Sunday 27 January 2019

It isn’t Brexit. It’s the austerity, stupid

There is always a well-known solution to every human problem — neat, plausible, and wrong.

That was the American journalist H. L. Mencken in 1917. His words keep coming to mind whenever I hear some Brexiter explaining that it’s time for the debate to end, and for Britain simply to leave. ‘Out is out’ one told me recently, uninterested in the obvious truth that even to leave a room requires choosing a doorway (or possibly a window), and that it might be best to pick one that led somewhere one actually wanted to go.

An interesting new attitude has also developed on the so-called left. I say ‘so-called’ because the real left has always been internationalist, whereas this strange left, inside Britain’s Labour Party today, is dominated by Little-England thinking. Some even argue that it’s easier to bring in a socialist programme in a small country, like Britain, rather than a large collection of nations, like Europe.

Stalin argued the same for the Soviet Union. And it didn’t work for him either.

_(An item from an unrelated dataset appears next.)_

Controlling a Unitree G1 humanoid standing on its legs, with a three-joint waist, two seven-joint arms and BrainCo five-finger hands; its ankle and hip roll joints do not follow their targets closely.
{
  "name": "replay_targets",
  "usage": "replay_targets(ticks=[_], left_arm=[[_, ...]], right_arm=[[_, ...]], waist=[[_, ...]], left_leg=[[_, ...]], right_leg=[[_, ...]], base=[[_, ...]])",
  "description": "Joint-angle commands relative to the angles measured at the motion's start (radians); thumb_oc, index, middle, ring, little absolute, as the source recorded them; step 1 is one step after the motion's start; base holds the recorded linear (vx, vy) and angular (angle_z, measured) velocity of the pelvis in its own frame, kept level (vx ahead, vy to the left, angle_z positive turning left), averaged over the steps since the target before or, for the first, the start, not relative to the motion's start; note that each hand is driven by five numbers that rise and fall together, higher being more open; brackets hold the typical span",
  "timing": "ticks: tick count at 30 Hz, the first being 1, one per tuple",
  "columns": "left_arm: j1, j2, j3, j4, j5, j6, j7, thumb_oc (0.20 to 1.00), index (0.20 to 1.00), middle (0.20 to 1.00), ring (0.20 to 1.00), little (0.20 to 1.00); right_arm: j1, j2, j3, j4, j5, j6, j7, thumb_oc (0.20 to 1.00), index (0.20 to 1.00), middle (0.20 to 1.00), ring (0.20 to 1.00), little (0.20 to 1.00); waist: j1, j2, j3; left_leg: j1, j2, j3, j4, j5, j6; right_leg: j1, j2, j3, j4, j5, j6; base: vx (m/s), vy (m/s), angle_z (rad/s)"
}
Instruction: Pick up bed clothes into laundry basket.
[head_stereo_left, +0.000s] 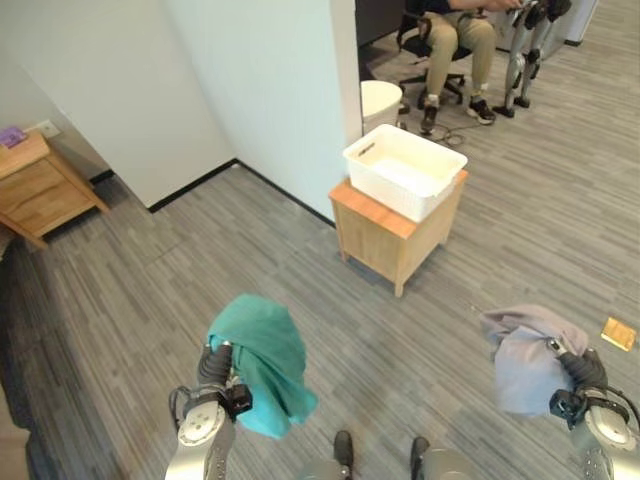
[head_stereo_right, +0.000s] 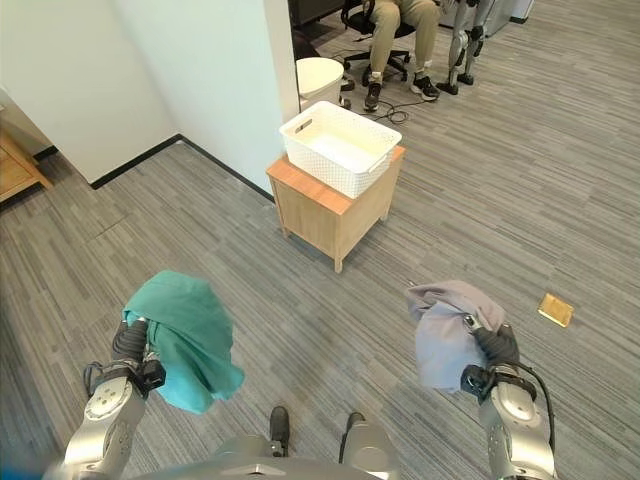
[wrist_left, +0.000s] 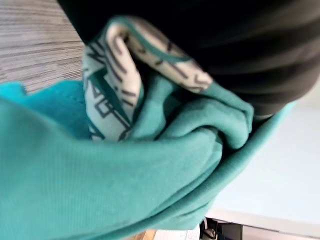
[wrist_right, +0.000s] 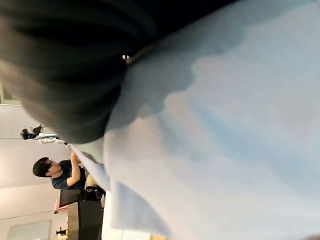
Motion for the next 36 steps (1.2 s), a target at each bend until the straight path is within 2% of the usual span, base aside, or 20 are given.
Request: replay_targets(ticks=[1,5,7,10,13,15,17,19,21,23,24,25,26,30,31,32,33,34,35,36], left_arm=[[0.018,0.067,0.136,-0.063,-0.008,-0.049,0.028,0.200,0.200,0.200,0.200,0.200],[0.032,0.079,0.181,-0.066,0.000,-0.049,0.049,0.200,0.200,0.200,0.200,0.200],[0.030,0.081,0.205,-0.044,-0.007,-0.050,0.073,0.200,0.200,0.200,0.200,0.200],[0.032,0.078,0.201,-0.040,-0.007,-0.049,0.068,0.200,0.200,0.200,0.200,0.200],[-0.009,0.086,0.161,-0.034,-0.017,-0.049,0.046,0.200,0.200,0.200,0.200,0.200],[-0.060,0.109,0.122,-0.021,-0.001,-0.044,0.030,0.200,0.200,0.200,0.200,0.200],[-0.087,0.127,0.111,-0.013,0.027,-0.048,0.016,0.200,0.200,0.200,0.200,0.200],[-0.093,0.129,0.099,-0.016,0.043,-0.053,0.007,0.200,0.200,0.200,0.200,0.200],[-0.088,0.105,0.077,-0.021,0.023,-0.061,0.002,0.200,0.200,0.200,0.200,0.200],[-0.075,0.074,0.073,-0.019,-0.022,-0.061,0.004,0.200,0.200,0.200,0.200,0.200],[-0.075,0.074,0.073,-0.020,-0.023,-0.060,0.004,0.200,0.200,0.200,0.200,0.200],[-0.062,0.057,0.066,-0.031,-0.060,-0.060,0.000,0.200,0.200,0.200,0.200,0.200],[-0.060,0.057,0.060,-0.033,-0.052,-0.055,-0.001,0.200,0.200,0.200,0.200,0.200],[-0.068,0.058,0.050,-0.031,-0.055,-0.050,-0.005,0.200,0.200,0.200,0.200,0.200],[-0.068,0.059,0.041,-0.017,-0.053,-0.050,-0.003,0.200,0.200,0.200,0.200,0.200],[-0.069,0.059,0.040,-0.016,-0.053,-0.050,-0.002,0.200,0.200,0.200,0.200,0.200],[-0.070,0.056,0.038,-0.003,-0.052,-0.053,0.007,0.200,0.200,0.200,0.200,0.200],[-0.070,0.056,0.038,-0.003,-0.052,-0.054,0.007,0.200,0.200,0.200,0.200,0.200],[-0.063,0.045,0.039,0.004,-0.064,-0.061,0.018,0.200,0.200,0.200,0.200,0.200],[-0.064,0.043,0.038,0.008,-0.062,-0.062,0.021,0.200,0.200,0.200,0.200,0.200]], right_arm=[[-0.074,0.008,-0.017,-0.024,-0.015,-0.061,0.000,0.200,0.200,0.200,0.200,0.200],[-0.084,0.018,-0.012,-0.031,-0.026,-0.057,0.001,0.200,0.200,0.200,0.200,0.200],[-0.092,0.026,0.001,-0.048,-0.050,-0.062,0.004,0.200,0.200,0.200,0.200,0.200],[-0.087,0.033,0.004,-0.045,-0.059,-0.062,0.006,0.200,0.200,0.200,0.200,0.200],[-0.080,0.035,-0.006,-0.026,-0.042,-0.066,0.002,0.200,0.200,0.200,0.200,0.200],[-0.066,0.033,-0.023,-0.025,-0.027,-0.070,-0.006,0.200,0.200,0.200,0.200,0.200],[-0.061,0.035,-0.017,-0.030,-0.039,-0.073,0.000,0.200,0.200,0.200,0.200,0.200],[-0.052,0.024,-0.014,-0.026,-0.057,-0.072,0.008,0.200,0.200,0.200,0.200,0.200],[-0.063,-0.006,0.014,-0.012,-0.052,-0.068,0.031,0.200,0.200,0.200,0.200,0.200],[-0.080,-0.031,0.021,-0.013,-0.026,-0.067,0.029,0.200,0.200,0.200,0.200,0.200],[-0.080,-0.031,0.021,-0.013,-0.025,-0.067,0.030,0.200,0.200,0.200,0.200,0.200],[-0.099,-0.047,0.025,-0.014,0.005,-0.080,0.011,0.200,0.200,0.200,0.200,0.200],[-0.106,-0.057,0.023,-0.012,0.001,-0.085,0.001,0.200,0.200,0.200,0.200,0.200],[-0.113,-0.071,0.011,-0.020,-0.008,-0.082,-0.018,0.200,0.200,0.200,0.200,0.200],[-0.115,-0.077,0.008,-0.024,-0.010,-0.091,-0.025,0.200,0.200,0.200,0.200,0.200],[-0.115,-0.077,0.008,-0.025,-0.010,-0.091,-0.025,0.200,0.200,0.200,0.200,0.200],[-0.122,-0.088,0.020,-0.028,-0.025,-0.087,-0.022,0.200,0.200,0.200,0.200,0.200],[-0.123,-0.088,0.020,-0.028,-0.025,-0.087,-0.022,0.200,0.200,0.200,0.200,0.200],[-0.142,-0.101,0.040,-0.027,-0.048,-0.078,-0.011,0.200,0.200,0.200,0.200,0.200],[-0.150,-0.100,0.049,-0.027,-0.050,-0.078,-0.009,0.200,0.200,0.200,0.200,0.200]], waist=[[0.023,-0.049,0.013],[0.031,-0.039,0.024],[0.032,-0.015,0.052],[0.021,-0.004,0.065],[-0.039,-0.007,0.076],[-0.098,-0.019,0.076],[-0.118,-0.014,0.063],[-0.134,-0.019,0.043],[-0.133,0.002,0.011],[-0.123,-0.008,0.011],[-0.130,-0.014,0.008],[-0.077,-0.047,0.046],[-0.057,-0.060,0.063],[-0.007,-0.078,0.093],[0.006,-0.058,0.096],[0.008,-0.063,0.096],[0.028,-0.041,0.093],[0.027,-0.046,0.093],[0.050,-0.030,0.078],[0.050,-0.026,0.072]], left_leg=[[0.016,0.045,0.014,0.121,-0.115,-0.012],[0.014,0.027,0.007,0.121,-0.126,0.015],[0.036,0.013,0.023,0.106,-0.130,0.054],[0.080,0.003,0.025,0.076,-0.138,0.061],[0.177,0.001,-0.004,0.030,-0.189,0.034],[0.265,0.007,-0.046,0.010,-0.240,-0.001],[0.340,0.024,-0.049,-0.007,-0.280,-0.024],[0.387,0.027,-0.052,0.012,-0.297,-0.040],[0.362,0.071,-0.041,0.248,-0.185,-0.096],[0.275,0.080,-0.048,0.610,0.038,-0.136],[0.261,0.074,-0.057,0.621,0.039,-0.137],[0.096,0.070,-0.036,0.866,0.056,-0.119],[0.026,0.074,-0.017,0.906,0.015,-0.096],[-0.142,0.126,0.058,0.825,-0.025,-0.080],[-0.181,0.161,0.084,0.604,-0.026,-0.082],[-0.177,0.155,0.090,0.591,-0.017,-0.080],[-0.179,0.125,0.035,0.405,-0.010,-0.076],[-0.173,0.117,0.038,0.387,0.004,-0.074],[-0.149,0.085,-0.074,0.231,0.022,-0.085],[-0.134,0.090,-0.091,0.179,0.046,-0.093]], right_leg=[[0.147,-0.071,0.008,-0.219,0.097,0.092],[0.093,-0.095,0.024,-0.098,0.092,0.109],[0.005,-0.140,-0.009,0.144,0.179,0.115],[-0.075,-0.145,-0.010,0.258,0.202,0.115],[-0.207,-0.100,-0.029,0.071,0.190,0.115],[-0.261,-0.074,-0.016,-0.182,0.252,0.143],[-0.277,-0.070,-0.144,-0.313,0.304,0.160],[-0.279,-0.079,-0.196,-0.300,0.322,0.155],[-0.221,-0.057,-0.213,-0.197,0.292,0.090],[-0.151,-0.035,-0.194,-0.169,0.238,0.031],[-0.155,-0.043,-0.198,-0.170,0.241,0.029],[-0.048,-0.016,-0.170,-0.195,0.193,-0.015],[-0.005,-0.003,-0.159,-0.217,0.173,-0.025],[0.101,0.006,-0.138,-0.272,0.144,-0.016],[0.139,0.018,-0.127,-0.279,0.119,0.003],[0.137,0.012,-0.124,-0.280,0.123,0.004],[0.161,0.019,-0.092,-0.271,0.091,0.013],[0.159,0.013,-0.092,-0.271,0.093,0.013],[0.187,0.018,-0.049,-0.263,0.076,0.024],[0.197,0.018,-0.037,-0.263,0.072,0.027]], base=[[0.01,0.113,-0.10],[0.01,0.176,-0.08],[-0.01,0.269,0.02],[0.14,0.171,-0.02],[0.47,0.025,-0.03],[0.64,-0.115,0.91],[0.55,-0.125,1.00],[0.69,-0.202,-0.51],[0.85,-0.287,0.07],[0.53,-0.283,0.17],[0.60,-0.413,0.02],[0.51,-0.377,-0.24],[0.71,-0.457,-0.10],[0.41,-0.107,-0.38],[0.32,0.054,-0.36],[0.61,0.173,-0.26],[0.28,0.118,-0.25],[0.58,0.224,-0.33],[0.42,0.138,-0.57],[0.52,0.171,-0.88]])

These Lexiters (left-wing Brexiters) argue that the argument about the EU is a distraction from the real questions. A recent internet piece points out that these are austerity, the NHS, benefits payments, housing, food banks and homelessness (I’m not sure how homelessness and housing are distinct issues but, hey, I didn’t compose this list).
Lexiter propaganda: they have a little list...
Within that list, the most important issue is austerity. It is at the root of the other problems. It is the policy of reducing government spending in order to stop piling up public debt.

It’s based on thinking appropriate to an ordinary household. If I were to start spending significantly less, I could build up some savings and certainly avoid debt. The same, austerity politicians believe, is true of government.

However, if I changed my spending rather than reducing it, I might do far better. If, for instance, I bought another house and rented it out, I might be out of pocket for a while but, once inflation had boosted the rent above the loan repayments for the house purchase, I would be making money. On top of that, in the long run, I would have not only the rental income, but a fully paid-for asset in the form of the house.

Governments, too, can make investments that yield returns. For instance, to take one of the other examples from the list, it could pay for a lot of new housing. That would help tackle the problem of homelessness. It would also boost employment, reducing dependence on benefits and food banks – other items on the list. It would cost money at first, but in time the tax paid by the building workers might well outstrip the cost of investment, and with rents coming in on top of those taxes (or indeed income from house sales), the public sector is more than likely to end up making money. That means it could invest in the NHS and even, in time, begin to pay down public debt.

This is a special instance of an economic phenomenon known since the eighteenth century: the paradox of thrift. Saving money reduces spending and therefore takes demand out of the economy, leading to its contraction. That means that the revenue of a government pursuing austerity falls and, if its reaction is to reduce spending further, it takes more demand out and accelerates a downward spiral.

But who’s right? Does austerity economics actually work or is it true that there’s a paradox of thrift?

When the Conservatives came to power, leading a coalition in 2010 and on their own since 2015, public debt stood at just over £1.2 trillion. Nine years on, it’s a little over £1.8 trillion.

A centrepiece of the Conservative campaign in 2010 was that it was iniquitous to burden future generations with paying so massive a debt. But, far from reducing the burden, the Tories’ austerity policies have massively increased it.

So it makes sense for Labour to campaign to reverse austerity. Simple.

Simple maybe. But it leaves out a massive element of difficulty, so obvious that it’s hard to believe its proponents have missed it. Reversing austerity would certainly improve our position in Britain, if we could do it from our present level.

But Brexit will increase unemployment and prices. The change would be relatively small if Brexit were soft, far larger following a hard Brexit. That would make the benign cycle, of investment leading to more work, leading to more revenue, far harder to launch.

As the Red Queen told Alice in Through the Looking Glass

... here, you see, it takes all the running you can do, to keep in the same place. If you want to get somewhere else, you must run at least twice as fast as that!
The Brexit race:
run as fast as you can and you might just stand still
Brexit will take us into a looking-glass world where we have to run very fast just to get back to where are now. And a lot faster still to improve.

That’s why combatting Brexit isn’t a distraction from the campaign against austerity. It’s an essential component of it.